## WHAT IS EXPECTED
Please quote only the lines that start at the one with "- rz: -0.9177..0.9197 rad" and go on to the last line of the data, both ends kept.

## DATA PROVIDED
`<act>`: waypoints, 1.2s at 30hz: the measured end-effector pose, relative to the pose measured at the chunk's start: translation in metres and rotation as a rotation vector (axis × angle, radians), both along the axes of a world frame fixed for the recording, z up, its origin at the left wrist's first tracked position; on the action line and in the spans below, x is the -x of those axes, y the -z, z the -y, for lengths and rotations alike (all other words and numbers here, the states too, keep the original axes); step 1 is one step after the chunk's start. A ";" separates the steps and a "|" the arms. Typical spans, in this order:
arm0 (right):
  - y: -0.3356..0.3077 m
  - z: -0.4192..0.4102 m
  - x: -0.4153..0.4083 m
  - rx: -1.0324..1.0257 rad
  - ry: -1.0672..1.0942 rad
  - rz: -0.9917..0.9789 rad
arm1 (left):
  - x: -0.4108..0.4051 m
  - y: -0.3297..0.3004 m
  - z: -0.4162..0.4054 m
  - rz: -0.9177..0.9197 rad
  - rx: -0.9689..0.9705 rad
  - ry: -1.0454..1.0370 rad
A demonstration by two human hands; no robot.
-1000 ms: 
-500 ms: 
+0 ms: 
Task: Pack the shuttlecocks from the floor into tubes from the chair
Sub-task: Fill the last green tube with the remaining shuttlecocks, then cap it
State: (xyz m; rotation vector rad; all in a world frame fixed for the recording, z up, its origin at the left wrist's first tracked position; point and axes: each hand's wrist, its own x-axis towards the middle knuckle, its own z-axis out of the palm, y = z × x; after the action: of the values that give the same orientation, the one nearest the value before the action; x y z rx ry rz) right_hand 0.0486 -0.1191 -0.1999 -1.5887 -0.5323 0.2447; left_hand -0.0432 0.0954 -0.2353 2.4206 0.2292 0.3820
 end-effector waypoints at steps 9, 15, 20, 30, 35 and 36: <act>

## SOLUTION BELOW
  - rz: -0.9177..0.9197 rad
  - rx: -0.9689..0.9705 rad
  - ry: -1.0454..1.0370 rad
A demonstration by two human hands; no robot.
-1000 ms: 
-500 ms: 
+0 ms: 
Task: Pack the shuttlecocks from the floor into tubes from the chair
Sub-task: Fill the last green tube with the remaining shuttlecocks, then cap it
State: (xyz m; rotation vector rad; all in a world frame fixed for the recording, z up, its origin at the left wrist's first tracked position; point and axes: each hand's wrist, its own x-axis towards the middle knuckle, its own z-axis out of the palm, y = z × x; after the action: of the values that give the same orientation, the one nearest the value before the action; x y z rx ry rz) right_hand 0.0486 -0.1191 -0.1999 -1.5887 -0.5323 0.2447; left_hand -0.0432 0.0954 -0.2353 2.4206 0.2292 0.3820
 end-effector waypoints at steps 9, 15, 20, 30, 35 and 36: <act>

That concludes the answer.